Les porte-parole du concours de cette année sont Bumaranga (Colombie), lauréat du Syli d'or 2013, Boogat (notre photo) et Heavy Soundz, lauréat 2012.

Gentil organisateur

Il aura fallu que Boogat embrasse l'espagnol pour que les fesses des mélomanes québécois se mettent à remuer. Alors on danse avec le gentil organisateur du grand bal des identités.
La discussion s'amorce - une fois n'est pas coutume- sur une confession de l'intervieweur, qui avoue à Boogat l'avoir toujours pris pour un rappeur intello (manière polie de ne pas dire «rappeur un peu assommant»), avant d'être saisi aux hanches l'été dernier par la performance torride et électrique qu'il a offert au Granada en première partie d'un concert d'Ariane Moffatt. Désolé mon gars, je m'étais trompé à ton sujet. Mea maxima culpa.«Non, ne t'excuse pas, tu ne te trompes pas tant que ça, de répliquer le MC. En 2004, je faisais vraiment du rap sophistiqué, des gros textes super écrits [ses premiers albums en français comme Triste et Belles Histoires et Patte de Salamandre]. Je me suis tanné, je me suis moi-même emmerdé. Les gens qui venaient assister à mes shows s'emmerdaient aussi.»
Ses collaborations avec des artistes aussi différents que Pawa Up First (formation montréalaise de post-rock instrumental), Roberto Lopez (guitariste de salsa d'origine colombienne) et Poirier (producteur de musiques électroniques de réputation internationale) consacreront Boogat en authentique passe-muraille, capable de faire sienne n'importe quelle scène. Une qualité sans doute déjà inscrite dans son ADN de fils de père paraguayen et de mère mexicaine, né dans la Vieille Capitale. «Ce sont toutes des rencontres marquantes. Ces musiciens avaient en commun d'exiger que je rappe en espagnol plutôt qu'en français. J'ai réalisé que la fête me convenait plus que le rap intello.»

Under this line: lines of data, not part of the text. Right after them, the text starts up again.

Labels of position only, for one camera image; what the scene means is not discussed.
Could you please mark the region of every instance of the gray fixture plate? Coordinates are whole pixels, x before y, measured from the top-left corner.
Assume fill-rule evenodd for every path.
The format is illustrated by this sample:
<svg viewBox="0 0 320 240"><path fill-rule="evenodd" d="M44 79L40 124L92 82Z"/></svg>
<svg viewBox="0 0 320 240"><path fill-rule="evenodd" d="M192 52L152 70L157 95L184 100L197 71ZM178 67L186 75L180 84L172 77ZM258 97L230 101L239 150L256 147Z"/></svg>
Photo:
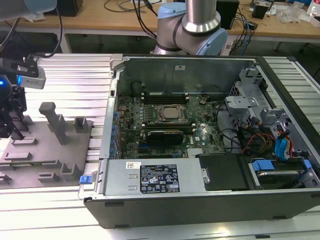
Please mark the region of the gray fixture plate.
<svg viewBox="0 0 320 240"><path fill-rule="evenodd" d="M48 122L35 122L29 125L29 132L22 134L28 139L35 137L37 144L13 146L13 140L10 140L5 151L0 158L0 175L7 175L11 180L9 184L3 182L0 184L0 189L17 189L17 188L37 188L37 187L63 187L79 185L79 177L83 174L89 140L93 123L87 121L88 131L76 133L72 121L66 121L66 145L60 145L58 139L48 127ZM28 160L5 160L8 153L31 153L31 158ZM45 161L59 160L60 164L42 165ZM10 164L12 167L4 167L4 164ZM73 176L61 174L61 169L64 166L71 171L73 165L76 164L75 173ZM42 182L38 180L39 173L43 176L50 176L50 173L55 173L58 176L58 181L53 179L45 179Z"/></svg>

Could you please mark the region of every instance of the blue latch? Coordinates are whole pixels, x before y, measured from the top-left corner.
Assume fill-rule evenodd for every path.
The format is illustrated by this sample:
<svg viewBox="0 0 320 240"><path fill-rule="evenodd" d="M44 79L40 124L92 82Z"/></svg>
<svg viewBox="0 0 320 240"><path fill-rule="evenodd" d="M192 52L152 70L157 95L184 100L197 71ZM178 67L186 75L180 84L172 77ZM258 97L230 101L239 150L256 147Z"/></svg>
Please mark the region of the blue latch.
<svg viewBox="0 0 320 240"><path fill-rule="evenodd" d="M275 170L271 160L256 160L252 163L254 171L269 171Z"/></svg>
<svg viewBox="0 0 320 240"><path fill-rule="evenodd" d="M281 158L282 161L286 161L285 152L287 149L288 141L284 138L278 137L275 141L274 153L277 157Z"/></svg>
<svg viewBox="0 0 320 240"><path fill-rule="evenodd" d="M309 162L309 160L305 159L305 160L303 160L303 163L304 163L306 169L308 169L308 170L312 169L312 166L311 166L311 163Z"/></svg>
<svg viewBox="0 0 320 240"><path fill-rule="evenodd" d="M92 184L92 176L86 176L86 175L81 176L79 183L81 185Z"/></svg>

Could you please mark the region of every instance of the motherboard chip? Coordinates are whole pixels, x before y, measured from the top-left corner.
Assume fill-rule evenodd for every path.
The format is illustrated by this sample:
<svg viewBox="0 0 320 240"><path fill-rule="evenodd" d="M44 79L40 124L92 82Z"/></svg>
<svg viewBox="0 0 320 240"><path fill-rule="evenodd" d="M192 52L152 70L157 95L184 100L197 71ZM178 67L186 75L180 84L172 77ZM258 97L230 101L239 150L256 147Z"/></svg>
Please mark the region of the motherboard chip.
<svg viewBox="0 0 320 240"><path fill-rule="evenodd" d="M158 122L187 122L182 105L161 105L157 107Z"/></svg>
<svg viewBox="0 0 320 240"><path fill-rule="evenodd" d="M178 120L178 109L173 106L165 106L163 109L163 116L168 120Z"/></svg>

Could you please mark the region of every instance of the floor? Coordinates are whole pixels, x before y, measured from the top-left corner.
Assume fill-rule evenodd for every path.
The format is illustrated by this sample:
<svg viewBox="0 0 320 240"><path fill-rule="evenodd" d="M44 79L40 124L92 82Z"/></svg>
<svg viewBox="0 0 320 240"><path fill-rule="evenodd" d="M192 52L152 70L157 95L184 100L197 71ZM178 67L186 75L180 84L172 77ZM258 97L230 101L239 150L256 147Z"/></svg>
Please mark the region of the floor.
<svg viewBox="0 0 320 240"><path fill-rule="evenodd" d="M0 32L0 40L6 36ZM84 35L70 34L70 45L74 53L124 53L150 54L156 42L146 36ZM0 57L19 59L35 52L52 52L56 46L56 36L49 33L16 33ZM275 42L252 41L244 55L246 56L293 56L313 76L320 68L320 44L308 45L299 52L304 43L284 42L279 51L273 50ZM234 55L239 55L238 48ZM320 72L315 79L320 83Z"/></svg>

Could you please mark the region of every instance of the blue connector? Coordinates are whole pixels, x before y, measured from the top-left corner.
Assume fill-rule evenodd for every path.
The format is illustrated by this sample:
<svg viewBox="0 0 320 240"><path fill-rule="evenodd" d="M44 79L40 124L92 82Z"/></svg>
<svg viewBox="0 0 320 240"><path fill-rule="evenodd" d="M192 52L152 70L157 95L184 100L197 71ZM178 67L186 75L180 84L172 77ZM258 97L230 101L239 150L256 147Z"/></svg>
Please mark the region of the blue connector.
<svg viewBox="0 0 320 240"><path fill-rule="evenodd" d="M80 183L81 185L84 185L84 184L92 184L92 176L86 176L86 175L81 176L79 183Z"/></svg>
<svg viewBox="0 0 320 240"><path fill-rule="evenodd" d="M275 170L271 160L256 160L252 163L252 166L255 172Z"/></svg>
<svg viewBox="0 0 320 240"><path fill-rule="evenodd" d="M285 152L287 149L288 141L284 138L278 137L275 141L274 153L277 157L281 158L282 161L286 161Z"/></svg>

C'est ironiquement en adoptant la langue de Cervantes que le dénommé Daniel Russo Garrido parviendra à se tailler une petite place au soleil du showbiz québécois. Le producteur et compositeur remportait l'automne dernier à l'Autre Gala de l'ADISQ le Félix de l'Album de l'année - Musiques du monde pour El Dorado Sunset, sous-titré El gran baile de las identidades (traduction: le grand bal des identités). De tous les duos improbables orchestrés lors du gros gala du dimanche soir, celui opposant un Boogat explosif à l'inoxydable Marie Mai aura le plus chauffé l'écran cathodique.
Mais n'est-ce pas un peu absurde que de jongler avec l'espagnol devant à un public qui, en majorité, ne capte pas pantoute à quoi riment tes textes? «Mon but, c'est que ça fonctionne aussi en Amérique latine, mais la majorité de mon temps, je le consacre effectivement au public québécois, qui ne comprend pas ce que je dis, concède le gentil organisateur de ce grand bal des identités. Ça m'a forcé à développer ma théâtralité, pour que les gens saisissent au moins minimalement de quoi il est question, qu'ils ressentent l'émotion que je veux leur faire vivre.»
La loi de la piste de danse
Collision atomique de toutes les musiques latino-américaines passées au filtre de l'électro et du hip-hop (d'aucuns emploient le terme électropical), El Dorado Sunset ouvre grand les bras à la planète entière, parce qu'au grand bal des identités, seule la loi de la piste de danse règne. Exemple probant de croisement qui aurait toutes les raisons de ne pas fonctionner, mais qui dans l'éprouvette festive de Boogat, débauche les postérieurs les plus récalcitrants: Cumbia de las Luchas, bel enfant bâtard du raï algérien et de la cumbia colombienne. «Pour réussir ce genre de métissage, il faut que tu aies du goût et un minimum de connaissances par rapport à ce que tu es en train de mélanger, surtout quand tu entres dans les musiques traditionnelles, qu'il soit question de musiques latines, de musiques indiennes ou de musiques maghrébines. Ce sont des musiques qui ont traversé le temps, des rythmes éprouvés avec lesquels on ne peut pas jouer sans s'interroger.»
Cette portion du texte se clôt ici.